TASK TO CARRY OUT = From the entries, return every line where the string "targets" shows up.

EXTRACTED MATERIAL =
════════════════

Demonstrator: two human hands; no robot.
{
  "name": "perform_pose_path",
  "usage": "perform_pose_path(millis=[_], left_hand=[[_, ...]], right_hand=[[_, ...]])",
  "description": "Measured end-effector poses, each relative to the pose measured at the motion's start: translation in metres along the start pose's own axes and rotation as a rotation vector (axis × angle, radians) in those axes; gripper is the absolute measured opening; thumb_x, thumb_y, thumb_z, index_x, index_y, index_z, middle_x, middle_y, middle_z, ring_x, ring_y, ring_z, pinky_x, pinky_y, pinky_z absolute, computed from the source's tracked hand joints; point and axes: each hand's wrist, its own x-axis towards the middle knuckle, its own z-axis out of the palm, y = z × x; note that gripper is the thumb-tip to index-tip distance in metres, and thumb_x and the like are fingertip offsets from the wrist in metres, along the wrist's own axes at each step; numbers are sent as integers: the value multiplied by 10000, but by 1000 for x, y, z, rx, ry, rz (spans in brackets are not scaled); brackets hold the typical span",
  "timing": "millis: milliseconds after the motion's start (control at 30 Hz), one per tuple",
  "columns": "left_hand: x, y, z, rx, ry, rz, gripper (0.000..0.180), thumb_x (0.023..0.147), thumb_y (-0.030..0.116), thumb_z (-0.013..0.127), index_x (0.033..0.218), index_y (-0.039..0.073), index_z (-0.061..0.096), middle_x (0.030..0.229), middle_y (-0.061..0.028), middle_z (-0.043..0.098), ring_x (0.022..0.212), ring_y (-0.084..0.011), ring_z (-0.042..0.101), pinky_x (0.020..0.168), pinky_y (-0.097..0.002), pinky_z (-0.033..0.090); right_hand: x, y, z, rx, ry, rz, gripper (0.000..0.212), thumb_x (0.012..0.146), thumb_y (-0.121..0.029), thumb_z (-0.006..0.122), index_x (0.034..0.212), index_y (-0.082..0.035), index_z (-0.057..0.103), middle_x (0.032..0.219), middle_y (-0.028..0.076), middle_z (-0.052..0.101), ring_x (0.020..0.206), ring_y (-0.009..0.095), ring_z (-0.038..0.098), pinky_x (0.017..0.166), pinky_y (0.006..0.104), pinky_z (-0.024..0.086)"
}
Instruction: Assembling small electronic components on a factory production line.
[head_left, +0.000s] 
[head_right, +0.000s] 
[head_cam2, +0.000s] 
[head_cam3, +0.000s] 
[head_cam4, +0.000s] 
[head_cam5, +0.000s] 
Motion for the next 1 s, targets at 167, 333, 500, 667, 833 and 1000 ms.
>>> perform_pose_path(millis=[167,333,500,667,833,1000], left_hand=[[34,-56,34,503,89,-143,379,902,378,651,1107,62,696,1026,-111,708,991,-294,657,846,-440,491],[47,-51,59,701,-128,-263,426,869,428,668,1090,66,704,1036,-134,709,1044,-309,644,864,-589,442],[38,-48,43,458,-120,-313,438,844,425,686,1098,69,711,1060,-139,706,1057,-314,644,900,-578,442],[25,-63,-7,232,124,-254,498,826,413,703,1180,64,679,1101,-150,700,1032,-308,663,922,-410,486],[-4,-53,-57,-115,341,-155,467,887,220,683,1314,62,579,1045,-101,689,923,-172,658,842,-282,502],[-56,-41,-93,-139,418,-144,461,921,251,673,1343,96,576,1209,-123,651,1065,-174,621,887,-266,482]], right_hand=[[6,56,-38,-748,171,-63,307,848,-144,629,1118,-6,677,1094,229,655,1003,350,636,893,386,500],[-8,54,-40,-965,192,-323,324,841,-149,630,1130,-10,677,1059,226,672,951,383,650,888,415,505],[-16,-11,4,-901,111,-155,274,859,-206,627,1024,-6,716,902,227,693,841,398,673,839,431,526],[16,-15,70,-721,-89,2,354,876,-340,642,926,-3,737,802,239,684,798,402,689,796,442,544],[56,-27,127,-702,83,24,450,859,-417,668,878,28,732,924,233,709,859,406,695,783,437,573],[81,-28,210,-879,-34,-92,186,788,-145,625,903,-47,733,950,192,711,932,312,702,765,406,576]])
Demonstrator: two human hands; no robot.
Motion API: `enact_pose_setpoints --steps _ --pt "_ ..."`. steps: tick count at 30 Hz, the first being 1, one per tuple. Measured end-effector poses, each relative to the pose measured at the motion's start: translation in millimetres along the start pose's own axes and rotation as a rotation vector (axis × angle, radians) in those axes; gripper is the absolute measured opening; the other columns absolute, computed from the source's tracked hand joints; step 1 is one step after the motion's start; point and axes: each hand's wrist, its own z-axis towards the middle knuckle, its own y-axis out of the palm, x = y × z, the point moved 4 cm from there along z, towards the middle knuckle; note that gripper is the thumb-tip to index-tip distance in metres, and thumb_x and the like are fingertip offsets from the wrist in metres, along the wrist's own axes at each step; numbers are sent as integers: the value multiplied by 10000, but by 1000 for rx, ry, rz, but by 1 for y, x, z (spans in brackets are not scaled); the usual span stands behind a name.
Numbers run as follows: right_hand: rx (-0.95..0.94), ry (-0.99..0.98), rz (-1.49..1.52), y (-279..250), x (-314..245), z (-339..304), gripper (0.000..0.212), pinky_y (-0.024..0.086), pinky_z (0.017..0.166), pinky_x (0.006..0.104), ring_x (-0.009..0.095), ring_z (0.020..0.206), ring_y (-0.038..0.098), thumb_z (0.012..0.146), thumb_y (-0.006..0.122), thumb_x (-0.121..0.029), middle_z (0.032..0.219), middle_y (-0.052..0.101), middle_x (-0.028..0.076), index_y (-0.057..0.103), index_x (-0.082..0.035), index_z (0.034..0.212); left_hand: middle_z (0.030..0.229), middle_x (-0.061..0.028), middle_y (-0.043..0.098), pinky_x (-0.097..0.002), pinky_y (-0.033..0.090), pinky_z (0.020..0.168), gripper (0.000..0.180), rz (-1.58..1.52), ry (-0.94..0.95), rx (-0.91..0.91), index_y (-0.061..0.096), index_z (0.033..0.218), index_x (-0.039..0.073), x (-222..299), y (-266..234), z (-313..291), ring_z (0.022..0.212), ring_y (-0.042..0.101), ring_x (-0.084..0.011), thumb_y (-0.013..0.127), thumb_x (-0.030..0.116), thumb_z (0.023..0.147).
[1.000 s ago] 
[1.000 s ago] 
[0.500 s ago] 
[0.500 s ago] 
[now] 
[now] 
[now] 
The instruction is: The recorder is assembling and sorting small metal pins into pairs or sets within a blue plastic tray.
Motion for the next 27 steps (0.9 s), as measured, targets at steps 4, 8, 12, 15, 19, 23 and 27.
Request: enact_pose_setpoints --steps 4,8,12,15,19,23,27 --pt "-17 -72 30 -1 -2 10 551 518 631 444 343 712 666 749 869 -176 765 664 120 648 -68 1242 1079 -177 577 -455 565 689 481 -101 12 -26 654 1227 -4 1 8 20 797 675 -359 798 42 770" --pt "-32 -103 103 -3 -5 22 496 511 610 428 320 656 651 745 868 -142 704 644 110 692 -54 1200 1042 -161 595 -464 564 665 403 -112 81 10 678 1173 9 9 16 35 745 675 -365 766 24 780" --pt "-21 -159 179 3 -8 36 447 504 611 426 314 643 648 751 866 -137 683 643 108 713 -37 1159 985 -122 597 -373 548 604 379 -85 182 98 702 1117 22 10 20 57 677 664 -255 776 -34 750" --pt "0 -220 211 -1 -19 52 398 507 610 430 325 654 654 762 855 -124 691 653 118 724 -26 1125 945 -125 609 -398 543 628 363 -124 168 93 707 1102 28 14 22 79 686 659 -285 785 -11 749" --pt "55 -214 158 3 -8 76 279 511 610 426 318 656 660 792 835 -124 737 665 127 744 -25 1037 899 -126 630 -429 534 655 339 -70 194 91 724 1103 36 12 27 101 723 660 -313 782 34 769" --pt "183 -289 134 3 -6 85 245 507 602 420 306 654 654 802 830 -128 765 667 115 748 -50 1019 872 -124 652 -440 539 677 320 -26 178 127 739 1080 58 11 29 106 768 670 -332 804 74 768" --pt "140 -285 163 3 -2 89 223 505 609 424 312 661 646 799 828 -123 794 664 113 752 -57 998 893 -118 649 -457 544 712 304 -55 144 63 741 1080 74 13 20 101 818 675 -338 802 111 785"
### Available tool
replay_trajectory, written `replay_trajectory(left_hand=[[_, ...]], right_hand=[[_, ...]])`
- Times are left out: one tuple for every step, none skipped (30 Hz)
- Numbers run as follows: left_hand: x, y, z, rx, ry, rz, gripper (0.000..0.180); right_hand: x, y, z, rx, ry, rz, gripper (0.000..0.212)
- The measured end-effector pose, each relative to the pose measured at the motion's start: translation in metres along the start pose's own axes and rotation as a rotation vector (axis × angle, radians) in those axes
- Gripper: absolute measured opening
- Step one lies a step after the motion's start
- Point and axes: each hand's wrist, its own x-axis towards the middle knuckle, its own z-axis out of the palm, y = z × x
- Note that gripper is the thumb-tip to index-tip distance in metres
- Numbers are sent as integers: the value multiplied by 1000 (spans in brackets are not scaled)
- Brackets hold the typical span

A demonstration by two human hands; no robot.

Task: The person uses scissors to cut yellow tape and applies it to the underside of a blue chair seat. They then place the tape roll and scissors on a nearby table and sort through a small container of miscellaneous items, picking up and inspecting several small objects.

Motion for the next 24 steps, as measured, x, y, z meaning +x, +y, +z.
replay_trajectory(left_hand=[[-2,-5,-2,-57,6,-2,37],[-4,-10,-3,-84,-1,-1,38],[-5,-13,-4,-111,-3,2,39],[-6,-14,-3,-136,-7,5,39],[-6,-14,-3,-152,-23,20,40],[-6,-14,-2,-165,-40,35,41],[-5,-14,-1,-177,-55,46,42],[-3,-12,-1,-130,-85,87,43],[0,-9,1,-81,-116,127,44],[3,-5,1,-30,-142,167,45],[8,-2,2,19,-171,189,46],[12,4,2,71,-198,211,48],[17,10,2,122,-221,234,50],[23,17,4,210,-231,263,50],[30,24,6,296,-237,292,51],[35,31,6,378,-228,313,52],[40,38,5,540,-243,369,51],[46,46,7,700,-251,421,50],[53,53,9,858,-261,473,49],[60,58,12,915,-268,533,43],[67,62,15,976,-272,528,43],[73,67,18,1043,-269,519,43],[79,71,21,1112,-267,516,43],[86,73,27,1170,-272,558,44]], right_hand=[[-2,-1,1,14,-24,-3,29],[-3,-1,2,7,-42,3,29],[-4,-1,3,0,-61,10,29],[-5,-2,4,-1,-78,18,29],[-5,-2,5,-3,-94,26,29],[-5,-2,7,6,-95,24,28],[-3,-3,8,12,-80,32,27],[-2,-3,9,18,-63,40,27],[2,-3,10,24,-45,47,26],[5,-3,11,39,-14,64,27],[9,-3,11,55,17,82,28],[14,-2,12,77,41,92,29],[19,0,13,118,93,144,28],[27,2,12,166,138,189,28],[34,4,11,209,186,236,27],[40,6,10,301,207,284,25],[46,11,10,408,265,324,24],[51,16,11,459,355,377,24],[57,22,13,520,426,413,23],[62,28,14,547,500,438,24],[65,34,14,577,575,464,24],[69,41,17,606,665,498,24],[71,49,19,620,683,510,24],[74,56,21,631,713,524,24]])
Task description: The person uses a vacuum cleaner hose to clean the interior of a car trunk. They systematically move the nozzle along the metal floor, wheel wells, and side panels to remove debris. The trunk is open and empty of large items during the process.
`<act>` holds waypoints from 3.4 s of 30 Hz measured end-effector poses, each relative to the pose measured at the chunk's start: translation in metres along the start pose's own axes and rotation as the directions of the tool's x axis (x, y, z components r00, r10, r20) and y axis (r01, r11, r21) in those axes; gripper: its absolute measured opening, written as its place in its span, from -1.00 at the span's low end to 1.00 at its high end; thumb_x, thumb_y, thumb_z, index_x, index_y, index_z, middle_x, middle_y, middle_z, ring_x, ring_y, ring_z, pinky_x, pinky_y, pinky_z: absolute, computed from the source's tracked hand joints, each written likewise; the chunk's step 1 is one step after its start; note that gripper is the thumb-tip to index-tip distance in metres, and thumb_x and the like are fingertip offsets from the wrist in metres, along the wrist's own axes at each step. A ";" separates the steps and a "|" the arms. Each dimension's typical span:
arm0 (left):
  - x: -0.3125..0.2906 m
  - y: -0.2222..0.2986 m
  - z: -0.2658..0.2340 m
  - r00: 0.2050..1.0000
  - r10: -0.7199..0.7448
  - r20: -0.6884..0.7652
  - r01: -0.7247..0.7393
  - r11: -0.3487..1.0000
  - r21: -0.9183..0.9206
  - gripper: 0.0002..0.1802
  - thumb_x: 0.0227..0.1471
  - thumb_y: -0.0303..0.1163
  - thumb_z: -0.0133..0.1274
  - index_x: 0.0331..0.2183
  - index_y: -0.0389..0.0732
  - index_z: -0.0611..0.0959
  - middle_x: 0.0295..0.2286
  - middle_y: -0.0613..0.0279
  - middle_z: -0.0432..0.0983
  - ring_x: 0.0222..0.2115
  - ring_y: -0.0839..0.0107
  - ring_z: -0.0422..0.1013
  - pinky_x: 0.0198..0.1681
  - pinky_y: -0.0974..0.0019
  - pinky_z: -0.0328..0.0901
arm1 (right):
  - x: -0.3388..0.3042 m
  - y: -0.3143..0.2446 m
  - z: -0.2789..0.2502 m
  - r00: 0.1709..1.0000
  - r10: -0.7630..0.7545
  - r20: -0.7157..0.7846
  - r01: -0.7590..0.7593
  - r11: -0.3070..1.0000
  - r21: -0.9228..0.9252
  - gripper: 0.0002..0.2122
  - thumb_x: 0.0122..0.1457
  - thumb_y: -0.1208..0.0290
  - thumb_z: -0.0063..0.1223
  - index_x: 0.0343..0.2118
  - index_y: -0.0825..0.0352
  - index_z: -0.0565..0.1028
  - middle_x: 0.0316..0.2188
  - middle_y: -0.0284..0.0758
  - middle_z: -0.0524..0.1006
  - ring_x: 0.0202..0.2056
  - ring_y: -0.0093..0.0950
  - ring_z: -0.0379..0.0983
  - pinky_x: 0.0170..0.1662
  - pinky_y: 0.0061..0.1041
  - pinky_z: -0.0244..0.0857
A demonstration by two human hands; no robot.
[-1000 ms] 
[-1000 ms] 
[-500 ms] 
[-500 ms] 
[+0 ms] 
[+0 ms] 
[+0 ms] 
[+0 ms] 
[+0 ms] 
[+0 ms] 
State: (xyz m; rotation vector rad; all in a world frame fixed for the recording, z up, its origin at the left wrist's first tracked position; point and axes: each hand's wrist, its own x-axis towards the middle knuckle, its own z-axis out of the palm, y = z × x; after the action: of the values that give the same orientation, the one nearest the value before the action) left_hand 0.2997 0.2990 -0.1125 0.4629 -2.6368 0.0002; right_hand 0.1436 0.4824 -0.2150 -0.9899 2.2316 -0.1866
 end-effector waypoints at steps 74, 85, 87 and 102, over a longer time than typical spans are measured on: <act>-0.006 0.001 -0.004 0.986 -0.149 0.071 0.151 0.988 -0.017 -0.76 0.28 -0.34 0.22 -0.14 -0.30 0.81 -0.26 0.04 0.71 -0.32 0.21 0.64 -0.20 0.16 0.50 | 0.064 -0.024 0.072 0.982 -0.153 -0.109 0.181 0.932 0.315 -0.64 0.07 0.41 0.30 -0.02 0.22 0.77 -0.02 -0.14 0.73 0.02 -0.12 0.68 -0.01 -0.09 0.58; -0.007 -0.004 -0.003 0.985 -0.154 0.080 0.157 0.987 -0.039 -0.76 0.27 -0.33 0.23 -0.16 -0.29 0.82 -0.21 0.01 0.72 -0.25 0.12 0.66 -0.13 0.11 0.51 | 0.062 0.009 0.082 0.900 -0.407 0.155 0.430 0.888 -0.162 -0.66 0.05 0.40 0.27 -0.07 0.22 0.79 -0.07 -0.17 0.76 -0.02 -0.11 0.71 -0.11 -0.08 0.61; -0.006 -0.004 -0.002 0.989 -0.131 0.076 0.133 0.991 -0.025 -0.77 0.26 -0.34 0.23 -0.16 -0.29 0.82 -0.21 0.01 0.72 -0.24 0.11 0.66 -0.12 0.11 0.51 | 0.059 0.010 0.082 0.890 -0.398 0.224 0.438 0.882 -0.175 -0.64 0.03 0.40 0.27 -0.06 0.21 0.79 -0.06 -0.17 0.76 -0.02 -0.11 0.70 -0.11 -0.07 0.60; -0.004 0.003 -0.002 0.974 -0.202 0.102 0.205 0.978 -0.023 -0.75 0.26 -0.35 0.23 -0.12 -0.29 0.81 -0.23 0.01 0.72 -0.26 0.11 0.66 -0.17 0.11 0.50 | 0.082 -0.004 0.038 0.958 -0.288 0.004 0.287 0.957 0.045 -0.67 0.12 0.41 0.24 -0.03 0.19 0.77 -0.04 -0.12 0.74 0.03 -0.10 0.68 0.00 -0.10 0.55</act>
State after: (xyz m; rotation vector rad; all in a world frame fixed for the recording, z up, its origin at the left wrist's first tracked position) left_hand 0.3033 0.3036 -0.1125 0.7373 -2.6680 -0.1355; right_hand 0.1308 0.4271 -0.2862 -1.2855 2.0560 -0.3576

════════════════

RESPONSE TO THE TASK =
Motion for the next 1 s, targets at 167, 333, 500, 667, 833 and 1000 ms.
Motion for the next 27 steps (0.9 s), as measured, targets at steps 4, 8, 12, 15, 19, 23 and 27.

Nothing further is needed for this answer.